Breastfeeding – Attached for 11 Years!
As a teenager I had no idea that some women are unable to breastfeed successfully. All seven of our children were breastfed. I had known since I was a teenager that I wanted to breastfeed, and that’s kind of funny since I had no example of a breastfeeding tradition in our family. When we announced our first pregnancy, and I told my mom I intended to breastfeed, her response was “Good luck with that. I tried it and it didn’t work.” When she was having babies there was virtually no support at all for breastfeeding. The doctors and nurses pushed formula, and she was 2 hours away from her mom, who still lived on the farm and had no phone. My mom had no one to turn to.
Fast forward to 1981 and the birth of our first. I knew some about herbs, but I didn’t know about breastfeeding – and the nurses and doctors were not hugely supportive. They sort of encouraged it, but not really. They were all about schedules and structure. I doubt any of them had actually ever breastfed an infant themselves. There was no direction for how to hold or latch the baby. I was lucky that baby #1 figured it out. He was a natural.

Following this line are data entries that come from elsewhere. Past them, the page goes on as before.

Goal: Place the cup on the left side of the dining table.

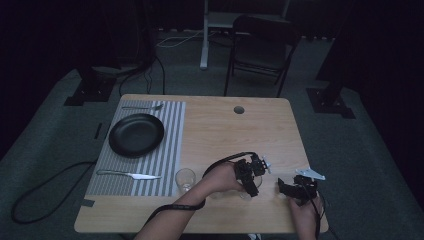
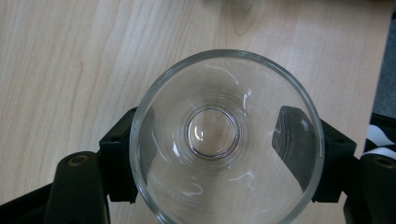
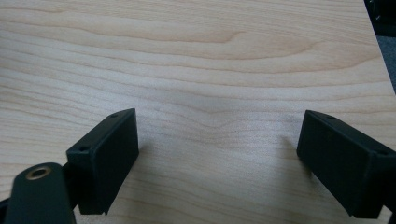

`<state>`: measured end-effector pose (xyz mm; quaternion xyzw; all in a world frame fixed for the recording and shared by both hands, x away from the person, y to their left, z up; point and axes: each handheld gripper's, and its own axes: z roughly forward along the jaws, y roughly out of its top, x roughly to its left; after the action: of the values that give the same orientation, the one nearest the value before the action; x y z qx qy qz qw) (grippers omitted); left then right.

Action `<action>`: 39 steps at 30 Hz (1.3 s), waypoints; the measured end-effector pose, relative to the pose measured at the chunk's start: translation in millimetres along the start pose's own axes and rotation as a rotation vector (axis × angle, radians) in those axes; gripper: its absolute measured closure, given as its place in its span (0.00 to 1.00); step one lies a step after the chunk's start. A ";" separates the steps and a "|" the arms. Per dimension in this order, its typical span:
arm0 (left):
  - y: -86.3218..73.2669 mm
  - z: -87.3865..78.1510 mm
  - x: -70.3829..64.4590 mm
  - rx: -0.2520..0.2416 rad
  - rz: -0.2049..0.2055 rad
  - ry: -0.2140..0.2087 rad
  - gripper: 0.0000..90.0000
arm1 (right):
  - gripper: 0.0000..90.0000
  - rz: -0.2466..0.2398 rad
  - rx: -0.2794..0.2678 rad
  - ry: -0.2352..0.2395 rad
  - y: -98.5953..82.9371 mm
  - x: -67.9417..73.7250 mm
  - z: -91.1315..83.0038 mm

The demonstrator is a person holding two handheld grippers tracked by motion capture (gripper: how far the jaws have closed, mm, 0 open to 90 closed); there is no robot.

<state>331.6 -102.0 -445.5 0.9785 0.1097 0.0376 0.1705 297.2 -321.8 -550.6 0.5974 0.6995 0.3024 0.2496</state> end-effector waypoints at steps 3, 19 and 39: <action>0.9 -0.7 1.2 0.001 -0.003 0.002 0.32 | 0.14 0.001 0.000 0.000 0.0 0.1 0.0; 3.2 -12.6 14.0 -0.040 -0.043 0.025 0.32 | 0.14 0.001 -0.001 0.000 0.0 0.1 0.0; -4.6 -30.9 43.6 -0.055 -0.131 0.090 0.32 | 0.14 0.001 -0.001 0.000 0.0 0.1 0.0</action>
<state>369.7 -77.8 -416.5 0.9615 0.1799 0.0733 0.1945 297.2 -321.7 -550.6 0.5978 0.6989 0.3029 0.2497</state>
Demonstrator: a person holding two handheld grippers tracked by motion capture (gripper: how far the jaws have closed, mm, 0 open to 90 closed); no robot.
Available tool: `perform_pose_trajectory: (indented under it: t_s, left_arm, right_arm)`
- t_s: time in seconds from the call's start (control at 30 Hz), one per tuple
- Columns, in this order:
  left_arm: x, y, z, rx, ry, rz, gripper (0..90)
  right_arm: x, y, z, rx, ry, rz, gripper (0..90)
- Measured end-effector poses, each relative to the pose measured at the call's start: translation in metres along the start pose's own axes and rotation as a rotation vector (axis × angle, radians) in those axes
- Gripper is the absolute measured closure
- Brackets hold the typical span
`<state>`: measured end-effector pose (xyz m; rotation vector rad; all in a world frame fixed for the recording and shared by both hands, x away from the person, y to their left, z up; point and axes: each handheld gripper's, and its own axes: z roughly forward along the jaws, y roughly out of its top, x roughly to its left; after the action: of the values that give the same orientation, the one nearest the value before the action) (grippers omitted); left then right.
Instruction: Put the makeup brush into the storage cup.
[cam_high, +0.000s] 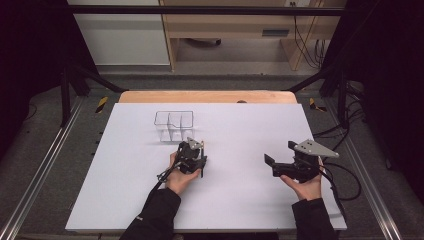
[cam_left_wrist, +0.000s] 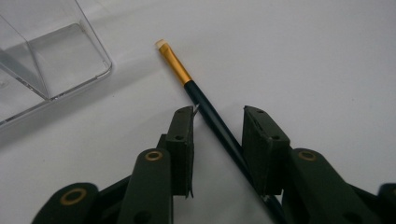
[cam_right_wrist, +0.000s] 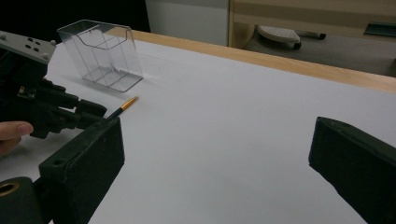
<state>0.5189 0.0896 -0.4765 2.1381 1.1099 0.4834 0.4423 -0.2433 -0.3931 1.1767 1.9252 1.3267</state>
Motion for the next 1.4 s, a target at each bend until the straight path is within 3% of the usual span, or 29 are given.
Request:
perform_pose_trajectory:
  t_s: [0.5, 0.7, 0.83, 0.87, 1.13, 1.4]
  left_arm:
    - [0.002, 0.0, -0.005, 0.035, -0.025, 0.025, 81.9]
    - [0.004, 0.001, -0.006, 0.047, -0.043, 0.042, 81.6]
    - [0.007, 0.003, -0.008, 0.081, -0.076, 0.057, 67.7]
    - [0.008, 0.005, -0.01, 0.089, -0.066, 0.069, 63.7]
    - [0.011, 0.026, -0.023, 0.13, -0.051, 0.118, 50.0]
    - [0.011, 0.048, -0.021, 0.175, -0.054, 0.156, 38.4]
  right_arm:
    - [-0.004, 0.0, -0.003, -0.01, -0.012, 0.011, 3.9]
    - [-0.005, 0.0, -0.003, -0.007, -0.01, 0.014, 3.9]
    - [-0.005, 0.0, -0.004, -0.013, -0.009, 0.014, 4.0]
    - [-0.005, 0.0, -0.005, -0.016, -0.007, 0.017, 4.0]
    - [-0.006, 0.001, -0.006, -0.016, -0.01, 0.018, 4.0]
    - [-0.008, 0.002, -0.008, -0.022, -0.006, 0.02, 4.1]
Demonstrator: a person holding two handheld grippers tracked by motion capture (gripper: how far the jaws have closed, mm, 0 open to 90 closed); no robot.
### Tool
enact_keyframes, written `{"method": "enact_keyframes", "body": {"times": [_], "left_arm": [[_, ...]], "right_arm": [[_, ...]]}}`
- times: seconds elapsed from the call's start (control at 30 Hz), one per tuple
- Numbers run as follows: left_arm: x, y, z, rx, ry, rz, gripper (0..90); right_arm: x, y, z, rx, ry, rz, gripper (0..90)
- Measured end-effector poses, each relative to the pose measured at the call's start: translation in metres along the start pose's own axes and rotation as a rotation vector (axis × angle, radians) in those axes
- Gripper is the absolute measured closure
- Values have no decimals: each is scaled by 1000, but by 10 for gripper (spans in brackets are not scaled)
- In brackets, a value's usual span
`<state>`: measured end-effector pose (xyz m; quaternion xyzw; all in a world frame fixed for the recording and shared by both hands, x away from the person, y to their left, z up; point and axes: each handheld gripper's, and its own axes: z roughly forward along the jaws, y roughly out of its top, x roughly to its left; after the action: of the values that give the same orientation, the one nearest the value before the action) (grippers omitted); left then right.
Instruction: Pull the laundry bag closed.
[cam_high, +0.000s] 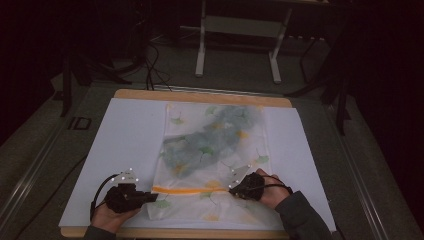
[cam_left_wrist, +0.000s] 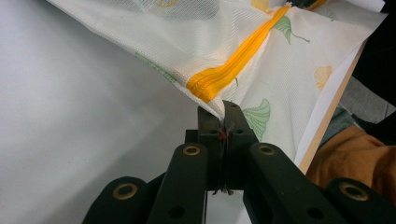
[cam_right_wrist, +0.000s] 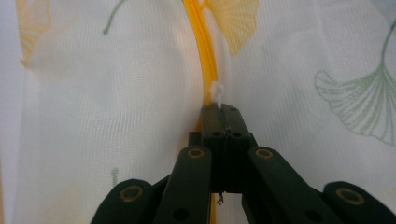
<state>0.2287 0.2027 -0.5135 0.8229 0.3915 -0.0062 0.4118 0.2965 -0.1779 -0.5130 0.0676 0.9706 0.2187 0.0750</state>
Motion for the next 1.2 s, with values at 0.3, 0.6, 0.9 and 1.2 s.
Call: {"method": "enact_keyframes", "body": {"times": [0.3, 0.6, 0.9, 1.2], "left_arm": [[0, 0, -1, 1, 0, -1, 886], [1, -1, -1, 1, -1, -4, 886], [2, -1, -1, 1, 0, -5, 886], [2, -1, -2, 3, -2, -5, 886]], "right_arm": [[0, -11, -6, 20, -12, 11, 900], [0, -25, -14, 27, -26, 31, 900], [0, -38, -22, 45, -38, 44, 900], [0, -51, -29, 60, -39, 58, 900]]}}
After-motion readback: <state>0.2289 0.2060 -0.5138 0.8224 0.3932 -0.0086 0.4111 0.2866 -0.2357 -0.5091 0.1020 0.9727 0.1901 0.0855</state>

We nursed for 15 months and I never had a supply problem. That might be because I was using many of the herbs I listed in today’s article, How to Increase Breast Milk Supply. Each of our babies was breastfed for between 15 and 30 months. When I totalled up the number of years I spent with a baby attached to my breast, it came out to be over 11 years.
Now, as we have grandbabies, it makes me happy to see their moms (all of them our ‘daughters from another mother’) choosing to breastfeed. I delight to see a mom gazing lovingly at her baby, letting tiny fingers wrap around one of hers, while her baby gazes back. Truthfully, I kind of miss the late night feeds in a quiet house where it was just me and my babe in a prolactin-induced high of mutual adoration.
One of my key missions in life is to guide women to experience and understand the amazing and empowering journey that pregnancy and breastfeeding can be. Neither are necessarily easy tasks, but with the right support, encouragement, and love they can both be exhilarating and fulfilling on so many levels.
I would not trade all the hours I spent nourishing my babies in so many ways by breastfeeding – not for all the tea in China or all the money in the world.
Funny how times change. As my mom got used to the idea that I could breastfeed successfully, her tune changed to peeking in on the baby at my breast and saying, “What a good mom you’ve got. I’ll bet she’s a good cook, too.”
Do you have a breastfeeding “horror” or “success” story?